Although it is extremely useful, modern science knows very little about its material basis. To bring this "grassroots good medicine" into the elegant hall of science, researchers decided to conduct the most thorough molecular anatomy on its volatile oil.

Sunny mountain wilderness with a community of blooming light purple Aster ageratoides plants
Sunny mountain wilderness with a community of blooming light purple Aster ageratoides plants

A Microscopic World of 124 Components

Researchers extracted the volatile oil from the leaves of Aster ageratoides using hydrodistillation. Subsequently, the high-tech GC-MS (Gas Chromatography-Mass Spectrometer) started working.

The dense peaks on the chromatogram showed the astonishing chemical complexity of this plant: the instrument separated a staggering 124 independent tiny chemical components from the essential oil!
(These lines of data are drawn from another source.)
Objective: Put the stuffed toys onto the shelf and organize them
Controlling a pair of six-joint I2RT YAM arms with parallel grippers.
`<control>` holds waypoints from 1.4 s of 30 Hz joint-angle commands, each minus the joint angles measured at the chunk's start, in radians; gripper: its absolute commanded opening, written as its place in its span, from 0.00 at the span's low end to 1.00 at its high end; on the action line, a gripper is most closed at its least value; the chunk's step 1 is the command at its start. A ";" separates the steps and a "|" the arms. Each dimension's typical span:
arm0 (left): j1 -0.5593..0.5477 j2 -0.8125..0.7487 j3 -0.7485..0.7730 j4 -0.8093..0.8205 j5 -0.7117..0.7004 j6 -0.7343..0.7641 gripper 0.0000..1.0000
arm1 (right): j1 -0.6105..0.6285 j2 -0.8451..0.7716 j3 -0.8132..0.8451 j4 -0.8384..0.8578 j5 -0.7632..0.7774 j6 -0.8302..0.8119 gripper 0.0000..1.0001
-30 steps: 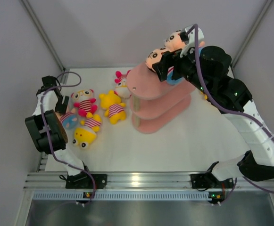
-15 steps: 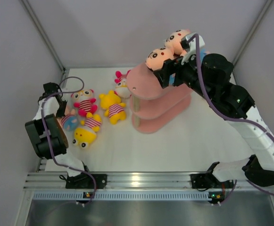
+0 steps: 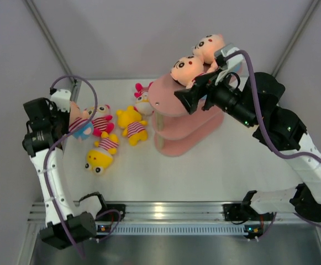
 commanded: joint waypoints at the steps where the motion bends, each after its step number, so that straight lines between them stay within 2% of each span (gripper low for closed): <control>1: 0.001 -0.110 0.087 -0.139 0.187 -0.018 0.00 | 0.090 0.025 0.057 0.069 -0.019 -0.034 0.85; 4: -0.001 -0.144 0.168 -0.222 0.246 -0.018 0.00 | 0.190 0.074 0.086 0.083 -0.033 -0.046 0.85; 8: -0.001 -0.165 0.271 -0.324 0.417 -0.030 0.00 | 0.277 0.159 0.085 0.136 -0.054 -0.086 0.85; 14: -0.001 -0.236 0.313 -0.343 0.520 -0.062 0.00 | 0.435 0.298 0.085 0.205 -0.047 -0.230 0.85; 17: -0.001 -0.240 0.337 -0.357 0.545 -0.076 0.00 | 0.517 0.363 0.086 0.233 0.009 -0.307 0.88; 20: -0.001 -0.236 0.346 -0.363 0.565 -0.089 0.00 | 0.540 0.413 0.097 0.267 0.087 -0.327 0.91; 25: -0.001 -0.243 0.346 -0.372 0.588 -0.093 0.00 | 0.540 0.472 0.111 0.331 0.335 -0.332 0.95; 30: -0.001 -0.246 0.356 -0.383 0.614 -0.099 0.00 | 0.540 0.528 0.164 0.325 0.475 -0.330 0.94; 32: -0.001 -0.245 0.366 -0.389 0.625 -0.113 0.00 | 0.534 0.568 0.212 0.292 0.484 -0.327 0.91; 36: 0.001 -0.251 0.395 -0.398 0.632 -0.119 0.00 | 0.523 0.590 0.229 0.222 0.426 -0.277 0.61; 37: -0.001 -0.248 0.402 -0.400 0.631 -0.122 0.00 | 0.519 0.581 0.226 0.215 0.402 -0.264 0.45; 38: -0.001 -0.250 0.403 -0.398 0.628 -0.122 0.00 | 0.515 0.573 0.220 0.209 0.347 -0.237 0.37; 39: 0.001 -0.248 0.408 -0.398 0.626 -0.127 0.00 | 0.508 0.567 0.216 0.195 0.319 -0.223 0.25; 41: 0.001 -0.248 0.412 -0.398 0.625 -0.130 0.00 | 0.497 0.544 0.215 0.176 0.250 -0.180 0.13; 42: 0.001 -0.245 0.418 -0.400 0.628 -0.135 0.00 | 0.488 0.539 0.216 0.161 0.234 -0.169 0.00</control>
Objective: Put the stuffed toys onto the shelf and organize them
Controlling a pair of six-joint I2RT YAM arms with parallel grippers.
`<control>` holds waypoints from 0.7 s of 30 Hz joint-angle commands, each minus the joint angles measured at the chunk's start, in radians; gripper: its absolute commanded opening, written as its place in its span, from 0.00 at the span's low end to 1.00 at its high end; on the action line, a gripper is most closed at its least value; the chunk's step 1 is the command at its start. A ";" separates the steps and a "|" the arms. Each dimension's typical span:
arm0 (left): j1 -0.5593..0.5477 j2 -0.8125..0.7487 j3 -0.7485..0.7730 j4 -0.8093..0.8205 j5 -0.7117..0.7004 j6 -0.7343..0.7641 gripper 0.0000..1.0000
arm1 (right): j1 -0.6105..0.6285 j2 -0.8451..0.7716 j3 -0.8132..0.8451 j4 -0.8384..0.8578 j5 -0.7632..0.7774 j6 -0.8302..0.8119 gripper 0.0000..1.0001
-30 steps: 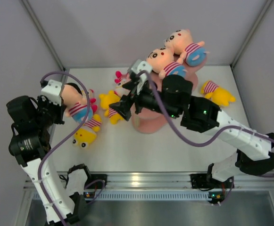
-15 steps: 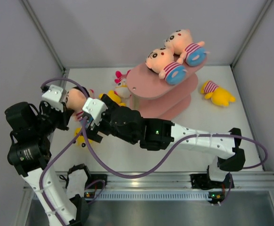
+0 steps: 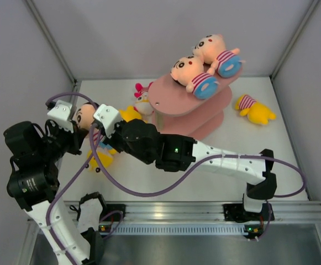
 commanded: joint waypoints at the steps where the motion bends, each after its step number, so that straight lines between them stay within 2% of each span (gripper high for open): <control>1: 0.000 -0.010 0.054 0.025 0.066 -0.007 0.00 | -0.047 -0.040 0.031 -0.077 -0.111 0.092 0.00; 4: -0.002 -0.010 0.055 0.025 0.103 -0.016 0.00 | -0.061 -0.066 0.041 -0.098 -0.154 0.118 0.00; 8: -0.002 -0.015 0.057 0.025 0.115 -0.021 0.33 | -0.093 -0.100 0.066 -0.135 -0.223 0.147 0.00; 9: 0.000 -0.015 0.063 0.024 0.113 -0.021 0.55 | -0.110 -0.115 0.069 -0.141 -0.237 0.147 0.00; 12: 0.000 -0.020 0.078 0.024 0.100 -0.045 0.79 | -0.162 -0.144 0.069 -0.164 -0.294 0.191 0.00; 14: 0.000 -0.026 0.089 0.024 0.100 -0.062 0.87 | -0.191 -0.158 0.072 -0.186 -0.332 0.208 0.00; 16: -0.002 -0.030 0.104 0.025 0.092 -0.065 0.91 | -0.242 -0.180 0.086 -0.206 -0.366 0.224 0.00; 21: 0.000 -0.032 0.112 0.021 0.080 -0.062 0.92 | -0.380 -0.253 0.100 -0.273 -0.452 0.267 0.00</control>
After rigorous comparison with massive databases, scientists successfully identified 72 compounds among them (accounting for 67.52% of the total).

Caryophyllene Oxide: The Main Force of Anti-inflammation and Cough Relief

In this long list of 72 names, the core "overlord" with the highest content is Caryophyllene oxide (up to 18.38%).

This name sounds unfamiliar, but it is a big star in the pharmacology community. Caryophyllene oxide has very significant analgesic and anti-inflammatory activities. It can effectively inhibit the inflammatory response of the respiratory mucosa, thereby playing an excellent role in relieving coughs and asthma.

Besides this overlord, the volatile oil is also rich in epoxidized humulene, hexadecanoic acid, phytone, and cedrol. These terpene, ester, and aldehyde molecules fight synergistically to co-construct the massive chemical defense net of Aster ageratoides for clearing heat, detoxifying, and antibacterial anti-inflammation.

In the essential oil gas emitted by the Aster ageratoides flower, a giant glowing 3D molecular structure of "Caryophyllene oxide" is suspended
In the essential oil gas emitted by the Aster ageratoides flower, a giant glowing 3D molecular structure of "Caryophyllene oxide" is suspended

Vindicating Folk Herbs

This extremely detailed GC-MS analysis report has extremely important scientific value.

It not only provides solid theoretical evidence for the folk use of Aster ageratoides to "stop coughs and resolve phlegm" using hardcore chemical data, but also provides an indispensable quality control standard for developing this wild herb into formal cough syrups, anti-inflammatory lozenges, or even plant antibacterials in the future. The roadside wild grasses of nature are shining with the brilliance of modern medicine under the scrutiny of science.